Task instructions: Please return the listing exactly as it stands, skipping any pictures.

Data block:
<<<<

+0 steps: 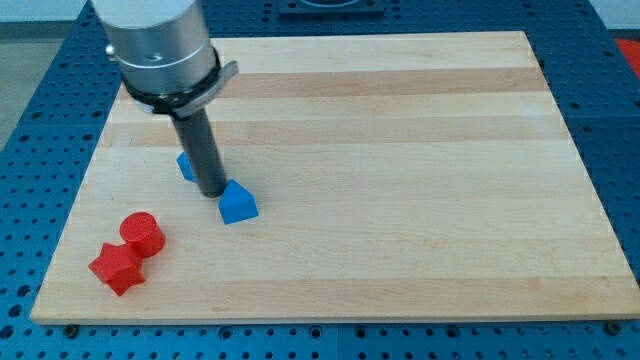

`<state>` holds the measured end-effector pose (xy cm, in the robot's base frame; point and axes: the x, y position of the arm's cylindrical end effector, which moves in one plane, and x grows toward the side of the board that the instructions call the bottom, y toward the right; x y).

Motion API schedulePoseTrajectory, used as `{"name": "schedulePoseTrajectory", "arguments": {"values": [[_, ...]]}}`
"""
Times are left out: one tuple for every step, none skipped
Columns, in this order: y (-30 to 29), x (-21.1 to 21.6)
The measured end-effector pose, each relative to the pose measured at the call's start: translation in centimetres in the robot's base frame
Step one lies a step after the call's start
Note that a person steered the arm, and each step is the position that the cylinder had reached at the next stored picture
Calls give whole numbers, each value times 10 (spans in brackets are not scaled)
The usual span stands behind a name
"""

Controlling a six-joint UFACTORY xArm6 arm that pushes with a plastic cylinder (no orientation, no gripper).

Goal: Slide blue triangle to blue cube

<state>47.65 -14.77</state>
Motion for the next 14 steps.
{"name": "schedulePoseTrajectory", "arguments": {"values": [[-20,15],[-22,35],[-13,48],[19,48],[44,36],[57,37],[90,53],[137,51],[137,34],[115,24],[88,14],[57,8],[59,9],[61,6]]}}
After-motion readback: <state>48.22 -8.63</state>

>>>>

Solution:
+0 steps: 

`<state>` holds the measured end-effector pose (xy cm, in the robot's base frame; point and axes: the x, y position of the arm's cylindrical end effector, which moves in one plane, and x grows toward the side of the board that the instructions call the bottom, y toward the right; x y).

Motion API schedulePoseTrajectory, used as `{"name": "schedulePoseTrajectory", "arguments": {"values": [[_, ...]]}}`
"""
Times are left out: one tuple for every step, none skipped
Columns, in this order: y (-30 to 29), x (-21.1 to 21.6)
The measured end-effector pose, each relative to the pose measured at the call's start: translation in centimetres in the robot's base frame
Step one lies a step after the call's start
Note that a person steered the arm, and each step is the position that the cylinder had reached at the next stored picture
Calls give whole numbers, each value times 10 (spans in brackets are not scaled)
The usual span stands behind a name
"""

Controlling a six-joint UFACTORY xArm6 arm that pushes with a plastic cylinder (no orientation, no gripper).

Goal: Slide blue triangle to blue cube

<state>47.65 -14.77</state>
Motion for the next 14 steps.
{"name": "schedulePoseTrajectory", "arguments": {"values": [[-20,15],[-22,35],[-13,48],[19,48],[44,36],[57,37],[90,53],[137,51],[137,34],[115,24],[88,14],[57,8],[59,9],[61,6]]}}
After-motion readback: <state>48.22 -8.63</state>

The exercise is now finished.